### BRIEF:
In the records below, some lines hold the word "finger". Copy each of those lines.

### DATASET RECORDS:
- - -
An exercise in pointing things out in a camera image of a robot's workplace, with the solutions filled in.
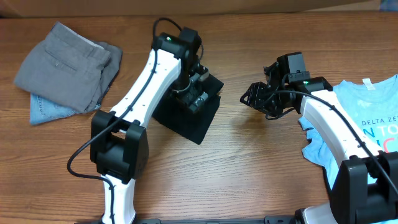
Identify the folded grey trousers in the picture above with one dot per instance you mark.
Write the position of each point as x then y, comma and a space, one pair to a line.
70, 70

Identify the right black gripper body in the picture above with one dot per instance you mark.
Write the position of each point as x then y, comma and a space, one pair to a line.
273, 104

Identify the light blue printed t-shirt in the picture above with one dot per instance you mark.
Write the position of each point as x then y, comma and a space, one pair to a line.
372, 107

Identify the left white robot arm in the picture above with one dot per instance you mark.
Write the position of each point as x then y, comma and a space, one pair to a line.
120, 146

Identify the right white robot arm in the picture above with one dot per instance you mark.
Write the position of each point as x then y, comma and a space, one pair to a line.
365, 189

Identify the folded blue jeans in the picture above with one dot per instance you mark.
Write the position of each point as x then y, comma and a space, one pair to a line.
43, 110

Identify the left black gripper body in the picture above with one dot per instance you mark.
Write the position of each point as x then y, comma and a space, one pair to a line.
188, 90

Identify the black polo shirt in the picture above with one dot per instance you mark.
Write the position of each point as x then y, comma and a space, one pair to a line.
173, 114

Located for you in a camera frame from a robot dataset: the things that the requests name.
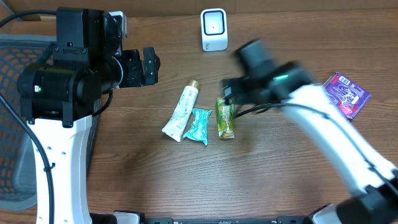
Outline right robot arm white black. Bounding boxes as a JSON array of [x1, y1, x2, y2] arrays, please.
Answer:
[[222, 39, 397, 223]]

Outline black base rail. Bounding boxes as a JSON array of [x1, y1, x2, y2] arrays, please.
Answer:
[[139, 216, 312, 224]]

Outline white tube gold cap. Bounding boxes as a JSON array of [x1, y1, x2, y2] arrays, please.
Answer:
[[162, 80, 200, 142]]

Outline white barcode scanner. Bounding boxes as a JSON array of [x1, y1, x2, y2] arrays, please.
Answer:
[[200, 8, 228, 52]]

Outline purple pad package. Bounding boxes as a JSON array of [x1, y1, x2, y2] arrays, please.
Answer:
[[323, 72, 371, 121]]

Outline black mesh basket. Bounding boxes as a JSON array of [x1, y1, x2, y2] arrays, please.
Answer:
[[1, 34, 56, 210]]

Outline teal snack wrapper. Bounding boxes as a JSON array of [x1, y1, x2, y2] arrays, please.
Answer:
[[183, 108, 212, 146]]

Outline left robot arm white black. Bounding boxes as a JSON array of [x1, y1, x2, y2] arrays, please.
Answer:
[[17, 7, 160, 223]]

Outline green juice pouch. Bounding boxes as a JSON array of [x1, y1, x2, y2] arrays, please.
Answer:
[[216, 97, 235, 139]]

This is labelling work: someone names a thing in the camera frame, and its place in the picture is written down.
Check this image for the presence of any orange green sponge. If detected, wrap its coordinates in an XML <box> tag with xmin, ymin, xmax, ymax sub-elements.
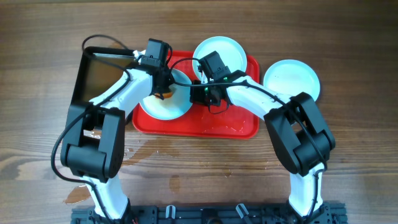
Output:
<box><xmin>154</xmin><ymin>91</ymin><xmax>173</xmax><ymax>100</ymax></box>

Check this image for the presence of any light blue plate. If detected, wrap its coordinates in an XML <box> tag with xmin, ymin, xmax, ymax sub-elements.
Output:
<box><xmin>192</xmin><ymin>36</ymin><xmax>247</xmax><ymax>84</ymax></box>
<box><xmin>263</xmin><ymin>59</ymin><xmax>320</xmax><ymax>101</ymax></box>
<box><xmin>140</xmin><ymin>84</ymin><xmax>192</xmax><ymax>120</ymax></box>

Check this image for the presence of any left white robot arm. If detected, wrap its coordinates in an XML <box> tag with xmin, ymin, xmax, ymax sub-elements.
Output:
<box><xmin>51</xmin><ymin>63</ymin><xmax>175</xmax><ymax>223</ymax></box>

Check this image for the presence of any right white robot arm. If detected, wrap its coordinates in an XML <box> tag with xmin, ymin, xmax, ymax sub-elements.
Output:
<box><xmin>190</xmin><ymin>70</ymin><xmax>335</xmax><ymax>220</ymax></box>

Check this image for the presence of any red plastic tray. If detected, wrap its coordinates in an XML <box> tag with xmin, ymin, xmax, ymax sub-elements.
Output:
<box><xmin>131</xmin><ymin>49</ymin><xmax>261</xmax><ymax>139</ymax></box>

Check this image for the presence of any black water tray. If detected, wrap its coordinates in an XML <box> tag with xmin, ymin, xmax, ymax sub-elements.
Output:
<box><xmin>67</xmin><ymin>47</ymin><xmax>134</xmax><ymax>123</ymax></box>

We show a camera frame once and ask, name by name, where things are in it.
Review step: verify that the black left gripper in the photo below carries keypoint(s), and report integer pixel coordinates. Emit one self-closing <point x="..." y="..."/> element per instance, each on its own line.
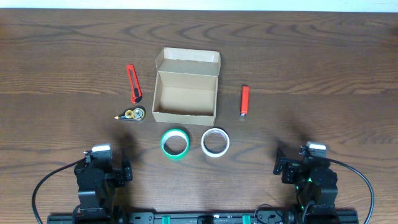
<point x="125" y="171"/>

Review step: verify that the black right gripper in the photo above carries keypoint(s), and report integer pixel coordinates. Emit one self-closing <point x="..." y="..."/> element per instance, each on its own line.
<point x="281" y="166"/>

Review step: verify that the black yellow correction tape dispenser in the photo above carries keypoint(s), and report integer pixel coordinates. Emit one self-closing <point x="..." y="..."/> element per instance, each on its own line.
<point x="132" y="114"/>

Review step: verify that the white tape roll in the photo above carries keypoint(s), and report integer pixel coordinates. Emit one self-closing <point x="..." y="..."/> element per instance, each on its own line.
<point x="215" y="142"/>

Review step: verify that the red utility knife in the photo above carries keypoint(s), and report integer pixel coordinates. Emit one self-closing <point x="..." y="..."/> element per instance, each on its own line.
<point x="136" y="94"/>

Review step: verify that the red lighter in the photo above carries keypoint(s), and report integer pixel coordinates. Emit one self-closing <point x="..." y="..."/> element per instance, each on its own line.
<point x="244" y="100"/>

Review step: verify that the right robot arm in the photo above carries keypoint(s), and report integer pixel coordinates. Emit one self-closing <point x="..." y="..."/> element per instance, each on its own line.
<point x="315" y="184"/>

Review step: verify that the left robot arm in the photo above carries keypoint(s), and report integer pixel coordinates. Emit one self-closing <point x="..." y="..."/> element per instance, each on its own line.
<point x="97" y="181"/>

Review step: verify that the green tape roll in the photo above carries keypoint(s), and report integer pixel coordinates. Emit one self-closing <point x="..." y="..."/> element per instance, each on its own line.
<point x="175" y="144"/>

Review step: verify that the open cardboard box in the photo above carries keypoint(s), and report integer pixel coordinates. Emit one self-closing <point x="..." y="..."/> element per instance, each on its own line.
<point x="186" y="86"/>

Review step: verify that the black mounting rail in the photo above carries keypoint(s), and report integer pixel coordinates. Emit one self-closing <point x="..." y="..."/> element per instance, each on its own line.
<point x="262" y="216"/>

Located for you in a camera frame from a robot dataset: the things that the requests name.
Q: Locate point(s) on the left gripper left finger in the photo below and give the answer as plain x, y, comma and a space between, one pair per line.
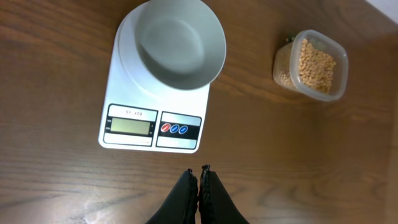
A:
181, 204

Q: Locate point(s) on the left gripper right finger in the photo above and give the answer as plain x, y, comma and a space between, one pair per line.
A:
215, 204

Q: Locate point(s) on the white digital kitchen scale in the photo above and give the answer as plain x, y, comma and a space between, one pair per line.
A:
140, 112

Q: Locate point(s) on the grey white bowl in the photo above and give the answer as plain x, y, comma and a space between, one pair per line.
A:
181, 42

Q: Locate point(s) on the yellow soybeans in container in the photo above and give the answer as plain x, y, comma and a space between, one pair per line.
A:
315, 68

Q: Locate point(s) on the clear plastic container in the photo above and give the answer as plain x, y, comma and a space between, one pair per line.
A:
- - -
### ANSWER TO THE EXERCISE:
Q: Locate point(s) on the left gripper left finger in the photo below and give the answer as plain x, y, comma and a space between, one pair per line.
Q: Locate point(s) on the left gripper right finger in the photo above and give the answer as plain x, y, comma and a space between, one pair per line.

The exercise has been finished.